Task details. Locate every line in the material below that has the word "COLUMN". Copy each of those lines.

*** Opening of Raw data ***

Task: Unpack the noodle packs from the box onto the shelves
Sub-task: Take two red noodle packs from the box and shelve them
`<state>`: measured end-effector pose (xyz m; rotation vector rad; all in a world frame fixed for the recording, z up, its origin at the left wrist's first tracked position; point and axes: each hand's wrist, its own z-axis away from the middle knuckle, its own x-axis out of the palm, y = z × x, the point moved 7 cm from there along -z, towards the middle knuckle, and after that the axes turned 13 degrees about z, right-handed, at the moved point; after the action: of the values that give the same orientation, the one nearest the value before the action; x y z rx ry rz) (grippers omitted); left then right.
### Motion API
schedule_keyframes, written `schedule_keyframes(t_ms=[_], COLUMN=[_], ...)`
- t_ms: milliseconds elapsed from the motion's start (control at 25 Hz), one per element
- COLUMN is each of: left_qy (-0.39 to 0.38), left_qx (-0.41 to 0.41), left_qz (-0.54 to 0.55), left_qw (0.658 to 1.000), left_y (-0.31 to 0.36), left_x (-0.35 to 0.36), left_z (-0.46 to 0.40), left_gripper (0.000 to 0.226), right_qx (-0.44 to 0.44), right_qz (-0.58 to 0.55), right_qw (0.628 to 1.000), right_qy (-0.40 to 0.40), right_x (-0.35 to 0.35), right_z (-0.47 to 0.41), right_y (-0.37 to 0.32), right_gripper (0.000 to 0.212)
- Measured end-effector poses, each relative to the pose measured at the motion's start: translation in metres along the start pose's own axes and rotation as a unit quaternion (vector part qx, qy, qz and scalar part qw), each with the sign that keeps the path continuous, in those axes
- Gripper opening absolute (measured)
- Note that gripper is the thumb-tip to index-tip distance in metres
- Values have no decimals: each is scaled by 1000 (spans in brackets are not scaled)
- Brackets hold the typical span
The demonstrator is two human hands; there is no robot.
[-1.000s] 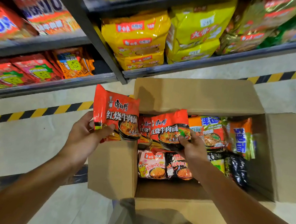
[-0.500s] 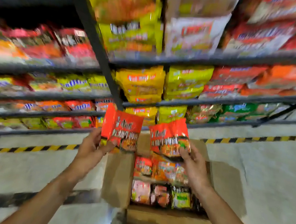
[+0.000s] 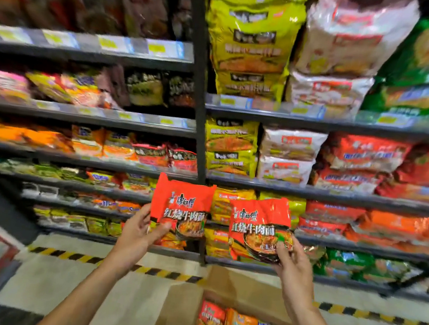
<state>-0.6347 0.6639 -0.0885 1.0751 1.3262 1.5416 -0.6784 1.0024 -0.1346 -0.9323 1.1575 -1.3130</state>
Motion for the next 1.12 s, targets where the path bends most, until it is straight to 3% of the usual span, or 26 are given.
schedule_keyframes(t_ms=[280,400,520,600,760,960,1120], left_qy=[72,115,157,178,186,223,250], left_qx=[51,86,125,136,161,195,213], left_qz=[-7,2,20,34,53,83,87], left_qw=[996,990,980,974,968,951,941], left_y=[75,104,128,136,155,171,189], left_x=[-54,-87,-130,-161,-238,-366,-457], left_z=[48,68,89,102,132,178,214], left_gripper=[50,52,50,47,42,36,37], right_qx=[-66,-91,-104,-104,-108,-117,-115], right_qz=[-11,-18,-20,-27,-43,-40,-51], right_qw=[989,983,976,973,970,961,947], right_qy=[-128,-158,-193,-203,-214,-247,-295], right_x=[65,103,145,169,237,351,441], right_z=[1,13,38,54,101,178,236], right_y=[-75,-98,-121,-130,-149,-168,-179], right_gripper=[33,42,21,20,38,33,52])
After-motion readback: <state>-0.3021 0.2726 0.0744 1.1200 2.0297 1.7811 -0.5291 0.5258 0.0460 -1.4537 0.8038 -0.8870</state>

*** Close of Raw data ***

Answer.
schedule_keyframes, written `schedule_keyframes(t_ms=[_], COLUMN=[_], ...)`
- COLUMN is each of: left_qy (-0.39 to 0.38), left_qx (-0.41 to 0.41), left_qz (-0.54 to 0.55), left_qw (0.658 to 1.000), left_y (-0.31 to 0.36), left_x (-0.35 to 0.36), left_z (-0.46 to 0.40), left_gripper (0.000 to 0.226), right_qx (-0.44 to 0.44), right_qz (-0.58 to 0.55), right_qw (0.628 to 1.000), right_qy (-0.40 to 0.40), right_x (-0.35 to 0.35), right_z (-0.47 to 0.41), right_y (-0.37 to 0.32), right_gripper (0.000 to 0.212)

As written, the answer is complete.